Le trimestre a également enregistré plus de 30 opérations de fusion-acquisition, ainsi que des licenciements et des fermetures d’entreprises. L’expansion est restée dynamique, les startups s’implantant sur de nouveaux marchés en Afrique et au-delà. Le marché technologique africain au premier trimestre 2026 entre dans une phase de transition. Les capitaux continuent d’affluer, mais ils sont plus sélectifs et concentrés sur des marchés et des secteurs clés. L’Égypte et l’Afrique du Sud attirent une part importante des financements grâce à des réseaux d’investisseurs plus solides, une réglementation plus claire et la taille de leur marché.
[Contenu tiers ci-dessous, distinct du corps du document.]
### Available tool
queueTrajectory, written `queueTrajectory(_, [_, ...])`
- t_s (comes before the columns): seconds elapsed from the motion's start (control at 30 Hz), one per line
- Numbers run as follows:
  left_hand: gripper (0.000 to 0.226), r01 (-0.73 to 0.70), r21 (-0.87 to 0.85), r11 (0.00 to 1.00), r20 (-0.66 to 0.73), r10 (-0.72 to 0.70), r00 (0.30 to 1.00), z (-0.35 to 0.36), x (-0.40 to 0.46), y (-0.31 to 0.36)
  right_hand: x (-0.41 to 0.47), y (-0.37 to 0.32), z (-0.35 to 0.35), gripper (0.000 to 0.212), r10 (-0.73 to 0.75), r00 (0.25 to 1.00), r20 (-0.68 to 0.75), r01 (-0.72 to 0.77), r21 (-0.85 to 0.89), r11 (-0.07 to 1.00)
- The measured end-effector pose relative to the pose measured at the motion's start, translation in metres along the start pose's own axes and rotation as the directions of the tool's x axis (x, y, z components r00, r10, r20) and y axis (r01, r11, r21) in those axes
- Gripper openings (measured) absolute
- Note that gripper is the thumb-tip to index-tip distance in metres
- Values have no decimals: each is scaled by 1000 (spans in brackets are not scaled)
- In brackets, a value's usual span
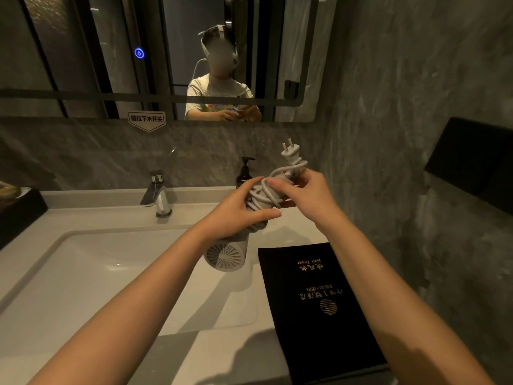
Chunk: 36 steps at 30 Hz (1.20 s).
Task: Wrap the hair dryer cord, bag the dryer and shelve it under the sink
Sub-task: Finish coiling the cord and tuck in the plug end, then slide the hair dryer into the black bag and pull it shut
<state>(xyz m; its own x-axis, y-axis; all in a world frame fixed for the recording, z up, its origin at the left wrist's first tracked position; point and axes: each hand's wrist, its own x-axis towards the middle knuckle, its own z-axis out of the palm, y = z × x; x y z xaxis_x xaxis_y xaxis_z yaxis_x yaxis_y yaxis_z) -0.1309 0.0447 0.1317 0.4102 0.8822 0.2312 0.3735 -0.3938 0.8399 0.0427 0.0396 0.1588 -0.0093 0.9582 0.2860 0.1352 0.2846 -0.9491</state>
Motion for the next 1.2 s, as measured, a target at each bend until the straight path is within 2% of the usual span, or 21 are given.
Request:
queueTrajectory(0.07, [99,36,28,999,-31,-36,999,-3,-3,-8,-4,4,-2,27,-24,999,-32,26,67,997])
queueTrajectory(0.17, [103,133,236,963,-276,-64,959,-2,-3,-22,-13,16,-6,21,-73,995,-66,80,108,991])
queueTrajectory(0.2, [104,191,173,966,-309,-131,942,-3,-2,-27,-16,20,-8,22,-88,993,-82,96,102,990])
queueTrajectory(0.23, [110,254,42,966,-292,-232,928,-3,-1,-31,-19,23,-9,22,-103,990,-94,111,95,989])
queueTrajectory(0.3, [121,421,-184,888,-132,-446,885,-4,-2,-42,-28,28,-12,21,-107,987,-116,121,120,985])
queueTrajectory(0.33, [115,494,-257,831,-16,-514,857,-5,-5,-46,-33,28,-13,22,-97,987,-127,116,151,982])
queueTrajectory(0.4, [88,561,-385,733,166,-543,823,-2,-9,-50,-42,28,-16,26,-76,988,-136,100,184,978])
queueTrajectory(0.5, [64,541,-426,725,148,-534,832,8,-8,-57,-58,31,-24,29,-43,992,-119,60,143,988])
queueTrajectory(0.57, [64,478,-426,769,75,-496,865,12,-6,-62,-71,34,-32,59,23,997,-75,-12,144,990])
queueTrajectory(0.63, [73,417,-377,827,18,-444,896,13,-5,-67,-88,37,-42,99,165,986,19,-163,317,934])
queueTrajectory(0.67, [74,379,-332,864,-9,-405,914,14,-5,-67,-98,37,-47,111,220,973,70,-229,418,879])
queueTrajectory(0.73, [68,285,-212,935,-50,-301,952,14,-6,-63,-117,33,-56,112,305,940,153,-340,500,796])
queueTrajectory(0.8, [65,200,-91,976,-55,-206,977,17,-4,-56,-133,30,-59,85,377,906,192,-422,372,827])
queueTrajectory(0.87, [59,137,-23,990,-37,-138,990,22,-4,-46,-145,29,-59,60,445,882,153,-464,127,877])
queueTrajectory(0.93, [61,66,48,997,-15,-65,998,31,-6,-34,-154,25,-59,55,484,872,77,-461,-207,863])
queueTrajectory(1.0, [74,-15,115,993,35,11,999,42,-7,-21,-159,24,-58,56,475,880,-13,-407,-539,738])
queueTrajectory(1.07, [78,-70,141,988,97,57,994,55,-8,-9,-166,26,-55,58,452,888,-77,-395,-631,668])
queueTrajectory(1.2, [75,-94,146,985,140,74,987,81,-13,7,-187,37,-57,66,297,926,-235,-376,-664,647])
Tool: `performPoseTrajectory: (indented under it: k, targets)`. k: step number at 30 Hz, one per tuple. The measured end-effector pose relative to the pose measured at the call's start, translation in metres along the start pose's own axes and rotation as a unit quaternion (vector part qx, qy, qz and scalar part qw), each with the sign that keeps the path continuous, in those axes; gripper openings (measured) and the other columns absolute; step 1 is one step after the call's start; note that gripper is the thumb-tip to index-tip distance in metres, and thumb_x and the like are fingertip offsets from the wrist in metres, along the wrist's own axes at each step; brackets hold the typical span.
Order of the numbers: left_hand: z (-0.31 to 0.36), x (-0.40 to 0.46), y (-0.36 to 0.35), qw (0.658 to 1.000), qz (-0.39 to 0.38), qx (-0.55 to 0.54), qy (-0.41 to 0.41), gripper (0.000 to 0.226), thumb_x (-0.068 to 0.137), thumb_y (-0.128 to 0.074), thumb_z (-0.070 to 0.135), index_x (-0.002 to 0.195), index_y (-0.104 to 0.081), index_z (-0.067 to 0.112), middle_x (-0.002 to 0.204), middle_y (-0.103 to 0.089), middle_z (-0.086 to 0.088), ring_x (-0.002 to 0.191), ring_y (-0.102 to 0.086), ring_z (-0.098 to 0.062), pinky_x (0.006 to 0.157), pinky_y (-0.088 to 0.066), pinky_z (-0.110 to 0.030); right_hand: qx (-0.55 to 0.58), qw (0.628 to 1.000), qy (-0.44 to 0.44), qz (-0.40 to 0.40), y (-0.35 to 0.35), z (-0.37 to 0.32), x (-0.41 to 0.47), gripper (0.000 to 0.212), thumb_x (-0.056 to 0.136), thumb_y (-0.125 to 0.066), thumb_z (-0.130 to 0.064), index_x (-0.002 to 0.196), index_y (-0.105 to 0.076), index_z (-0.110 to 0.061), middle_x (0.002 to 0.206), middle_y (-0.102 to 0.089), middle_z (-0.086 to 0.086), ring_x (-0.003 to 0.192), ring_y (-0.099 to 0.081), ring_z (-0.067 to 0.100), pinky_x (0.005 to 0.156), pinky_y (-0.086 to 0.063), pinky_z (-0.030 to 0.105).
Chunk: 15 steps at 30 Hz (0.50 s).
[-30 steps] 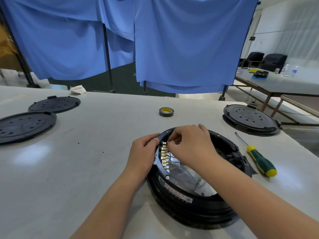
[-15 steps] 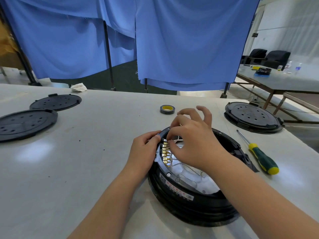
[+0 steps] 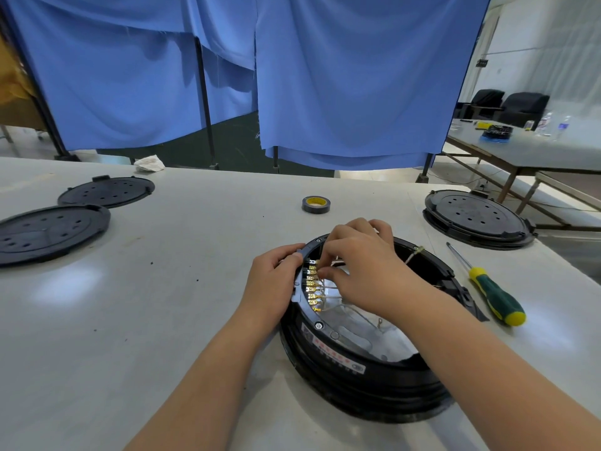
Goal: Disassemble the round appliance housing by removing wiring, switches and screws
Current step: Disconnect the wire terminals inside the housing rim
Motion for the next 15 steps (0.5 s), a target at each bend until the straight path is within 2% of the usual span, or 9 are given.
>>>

La fintech reste en tête, comblant les lacunes fondamentales en matière de paiements, de crédit et d’accès aux services financiers, tandis que l’énergie et la logistique reflètent une demande structurelle liée à des déficits d’infrastructures.
Parallèlement, la hausse des fusions-acquisitions témoigne de la maturité de l’écosystème, où les grandes entreprises consolident leur position sur le marché et se développent par acquisitions plutôt que par la seule croissance organique. Cependant, la multiplication des licenciements et des fermetures d’entreprises souligne les difficultés rencontrées par les modèles économiques qui ne parviennent pas à la rentabilité ou à s’adapter aux évolutions réglementaires. Les entreprises réduisent leurs coûts, se restructurent et, dans certains cas, quittent complètement les marchés.